The Case for Marriage: Why Married People Are Happier, Healthier and Better Off Financially
Christian Century, Feb 21, 2001 by Don Browning, Kelly Brotzman, David Clairmont
According to the survey, cohabiting men and women made love, on average, one more time per month than married couples. But cohabiting couples are less satisfied with their sex lives: 50 percent of married men and 42 percent of married women find sex physically and emotionally satisfying, while only 39 percent of cohabiting men and 39 percent of cohabiting women do.
The greater wealth of married people may be the most interesting set of statistics. After all, isn't marriage expensive? Isn't it true that many couples say they "can't afford" to get married? And aren't children expensive, robbing couples of the discretionary income that might be spent on fancy vacations or high-yield mutual funds?

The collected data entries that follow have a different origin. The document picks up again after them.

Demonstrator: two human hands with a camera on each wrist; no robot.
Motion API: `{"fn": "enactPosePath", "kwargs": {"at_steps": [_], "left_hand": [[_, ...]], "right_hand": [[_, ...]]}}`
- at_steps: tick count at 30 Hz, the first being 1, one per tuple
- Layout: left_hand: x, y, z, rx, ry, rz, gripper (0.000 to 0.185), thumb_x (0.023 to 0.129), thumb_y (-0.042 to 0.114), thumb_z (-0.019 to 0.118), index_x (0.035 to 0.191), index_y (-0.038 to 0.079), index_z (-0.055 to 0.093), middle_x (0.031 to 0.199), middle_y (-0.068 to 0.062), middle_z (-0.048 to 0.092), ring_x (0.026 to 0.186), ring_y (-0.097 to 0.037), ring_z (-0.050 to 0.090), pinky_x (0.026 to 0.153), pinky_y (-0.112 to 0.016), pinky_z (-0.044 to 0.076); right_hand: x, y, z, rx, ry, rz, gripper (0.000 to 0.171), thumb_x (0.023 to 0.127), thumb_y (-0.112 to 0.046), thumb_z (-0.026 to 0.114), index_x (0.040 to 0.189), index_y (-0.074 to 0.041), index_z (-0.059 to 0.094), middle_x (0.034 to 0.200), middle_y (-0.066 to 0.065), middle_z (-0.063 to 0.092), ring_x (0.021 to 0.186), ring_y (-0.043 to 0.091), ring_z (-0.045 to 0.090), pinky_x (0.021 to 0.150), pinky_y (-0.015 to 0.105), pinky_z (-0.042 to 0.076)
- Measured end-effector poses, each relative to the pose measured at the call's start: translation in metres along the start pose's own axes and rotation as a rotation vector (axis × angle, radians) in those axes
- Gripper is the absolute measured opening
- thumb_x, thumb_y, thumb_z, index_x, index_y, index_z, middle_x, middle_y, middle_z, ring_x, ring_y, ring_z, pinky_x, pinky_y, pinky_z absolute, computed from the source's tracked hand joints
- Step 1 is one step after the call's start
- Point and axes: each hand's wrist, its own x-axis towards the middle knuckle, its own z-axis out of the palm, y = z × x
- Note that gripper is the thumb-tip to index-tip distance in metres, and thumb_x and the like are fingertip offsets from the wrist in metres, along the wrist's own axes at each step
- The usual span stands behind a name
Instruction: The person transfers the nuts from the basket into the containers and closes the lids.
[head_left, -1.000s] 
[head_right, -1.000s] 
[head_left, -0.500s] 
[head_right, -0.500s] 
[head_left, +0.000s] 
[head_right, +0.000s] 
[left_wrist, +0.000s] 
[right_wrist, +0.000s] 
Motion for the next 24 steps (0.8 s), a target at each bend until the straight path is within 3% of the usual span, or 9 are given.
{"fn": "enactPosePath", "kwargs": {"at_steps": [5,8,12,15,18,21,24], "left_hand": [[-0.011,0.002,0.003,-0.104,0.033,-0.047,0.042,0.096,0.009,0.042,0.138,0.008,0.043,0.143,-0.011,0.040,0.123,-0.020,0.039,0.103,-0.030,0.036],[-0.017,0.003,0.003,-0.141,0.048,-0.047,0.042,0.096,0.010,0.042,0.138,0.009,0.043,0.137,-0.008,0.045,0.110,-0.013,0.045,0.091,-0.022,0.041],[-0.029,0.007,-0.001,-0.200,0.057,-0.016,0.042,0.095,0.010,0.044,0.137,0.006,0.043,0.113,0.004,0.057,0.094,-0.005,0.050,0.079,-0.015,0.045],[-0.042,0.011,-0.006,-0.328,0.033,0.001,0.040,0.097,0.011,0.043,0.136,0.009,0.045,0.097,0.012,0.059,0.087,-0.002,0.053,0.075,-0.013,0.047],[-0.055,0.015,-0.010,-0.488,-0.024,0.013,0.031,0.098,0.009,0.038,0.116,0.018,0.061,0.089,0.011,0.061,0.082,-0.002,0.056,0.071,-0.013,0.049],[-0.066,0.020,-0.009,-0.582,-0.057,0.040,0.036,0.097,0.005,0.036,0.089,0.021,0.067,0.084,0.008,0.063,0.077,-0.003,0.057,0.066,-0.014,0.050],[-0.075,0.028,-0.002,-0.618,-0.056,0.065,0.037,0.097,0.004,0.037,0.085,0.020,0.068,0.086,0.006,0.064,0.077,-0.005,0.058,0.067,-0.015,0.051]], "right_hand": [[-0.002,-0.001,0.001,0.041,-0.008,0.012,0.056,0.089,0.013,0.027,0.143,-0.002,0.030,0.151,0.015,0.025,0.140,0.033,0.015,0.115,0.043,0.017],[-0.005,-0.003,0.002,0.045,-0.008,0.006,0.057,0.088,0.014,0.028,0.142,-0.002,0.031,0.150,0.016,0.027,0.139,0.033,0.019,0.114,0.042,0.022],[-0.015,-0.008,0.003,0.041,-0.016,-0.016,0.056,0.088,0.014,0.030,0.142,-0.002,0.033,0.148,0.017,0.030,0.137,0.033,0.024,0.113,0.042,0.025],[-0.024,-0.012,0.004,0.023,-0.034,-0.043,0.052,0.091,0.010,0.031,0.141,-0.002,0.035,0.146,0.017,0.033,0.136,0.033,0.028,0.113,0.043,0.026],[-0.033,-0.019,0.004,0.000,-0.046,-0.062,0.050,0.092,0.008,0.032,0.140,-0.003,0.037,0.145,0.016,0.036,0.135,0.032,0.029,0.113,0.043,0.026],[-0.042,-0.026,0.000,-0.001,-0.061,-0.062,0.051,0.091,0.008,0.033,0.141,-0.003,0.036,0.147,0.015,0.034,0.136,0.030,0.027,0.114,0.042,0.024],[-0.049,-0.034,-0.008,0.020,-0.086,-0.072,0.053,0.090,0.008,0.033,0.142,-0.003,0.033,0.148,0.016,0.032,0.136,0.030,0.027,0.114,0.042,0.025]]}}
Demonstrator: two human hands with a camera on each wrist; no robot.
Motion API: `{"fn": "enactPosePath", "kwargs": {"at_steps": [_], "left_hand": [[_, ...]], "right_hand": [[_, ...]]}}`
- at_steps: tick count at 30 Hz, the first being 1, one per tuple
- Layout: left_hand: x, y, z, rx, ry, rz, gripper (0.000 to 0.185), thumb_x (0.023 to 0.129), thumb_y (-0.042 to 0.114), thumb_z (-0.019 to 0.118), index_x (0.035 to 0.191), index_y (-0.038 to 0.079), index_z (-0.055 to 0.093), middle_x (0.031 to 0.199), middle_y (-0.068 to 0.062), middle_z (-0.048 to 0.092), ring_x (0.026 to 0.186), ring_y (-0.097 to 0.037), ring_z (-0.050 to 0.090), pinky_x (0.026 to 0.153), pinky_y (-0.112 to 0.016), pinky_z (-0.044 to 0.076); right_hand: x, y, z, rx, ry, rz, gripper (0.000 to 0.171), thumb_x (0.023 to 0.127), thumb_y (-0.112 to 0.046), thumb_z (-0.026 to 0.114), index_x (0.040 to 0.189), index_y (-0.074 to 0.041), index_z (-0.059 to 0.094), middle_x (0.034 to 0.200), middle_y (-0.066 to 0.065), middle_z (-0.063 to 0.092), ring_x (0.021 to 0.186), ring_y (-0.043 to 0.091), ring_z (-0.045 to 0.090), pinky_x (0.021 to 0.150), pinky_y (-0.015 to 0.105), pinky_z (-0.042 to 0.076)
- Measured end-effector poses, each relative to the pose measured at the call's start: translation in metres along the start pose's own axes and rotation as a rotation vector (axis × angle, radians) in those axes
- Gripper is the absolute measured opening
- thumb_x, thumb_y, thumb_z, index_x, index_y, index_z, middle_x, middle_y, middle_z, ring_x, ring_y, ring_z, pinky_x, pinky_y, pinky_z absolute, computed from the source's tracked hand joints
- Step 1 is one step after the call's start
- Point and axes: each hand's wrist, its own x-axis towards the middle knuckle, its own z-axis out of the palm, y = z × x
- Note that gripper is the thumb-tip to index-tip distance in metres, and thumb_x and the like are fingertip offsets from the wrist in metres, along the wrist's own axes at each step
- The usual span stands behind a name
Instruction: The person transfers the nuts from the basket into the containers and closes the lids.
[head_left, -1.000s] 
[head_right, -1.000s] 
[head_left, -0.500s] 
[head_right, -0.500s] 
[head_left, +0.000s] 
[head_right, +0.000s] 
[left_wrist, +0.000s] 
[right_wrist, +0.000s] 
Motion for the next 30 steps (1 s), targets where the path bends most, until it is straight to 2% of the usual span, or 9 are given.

Some singles may do better financially, but on the whole married couples accumulate more wealth. They invest in real estate more readily, they save for the future and of course they enjoy economies of scale. "On the day they married, "write Waite and Gallagher, "Cathy made about $25,000 a year and Doug, $34,000. Marriage made them both instantly better off financially. Together they made almost double what each enjoyed previously, but now they only had to pay for one apartment, one utility bill, and they could split the labor needed to care for house and home." It takes only 1.5 times as much money to support two people living together as it would if they lived apart. Knowing this provides an additional temptation to cohabit. But cohabiting couples seldom accumulate wealth in the same way that married couples do. They are far more tentative about their relationship; less inclined to invest together in homes, stocks and furniture; and more likely to do such things as keep separate bank accounts and take separate vacations. On the verge of retirement, the typical married couple has accumulated a total of about $410,000--or $205,000 for each person--as compared to $167,000 for the never married, $154,000 for the divorced, $151,000 for the widowed and just under $96,000 for the separated. Since married households accumulate far more than twice the amount of any other households, something more is happening here than the simple aggregation of individual earnings.
ALL THIS MAY BE TRUE, but isn't marriage really a "hitting license," an institution that sanctions violence by husbands against wives and children? Waite and Gallagher's discussion of the facts and politics of research on domestic violence is one of the most valuable contributions of this important book. It offers crucial insights on this issue that churches desperately need to hear and understand. The impression that the institution of marriage is a hotbed of violence is due to a simple yet profound confusion that runs through the social-science literature and most journalistic reports--the tendency to blur the distinction between marriage and other kinds of living arrangements such as cohabitation, dating and various informal sexual relationships. "Domestic violence is perhaps the only area in which social scientists casually use the term "husband" to mean any or all of the following: the man one is married to, the man one used to be married to, the man one lives with, the man one is merely having sex with, and/or the man one used to have sex with." When these distinctions are made, presently married men are proportionately far less violent than men in other relationships. As Waite and Gallagher pithily put it, "The research clearly shows that, outside of hying thee to a nunnery, the safest place for a woman to be is inside marriage."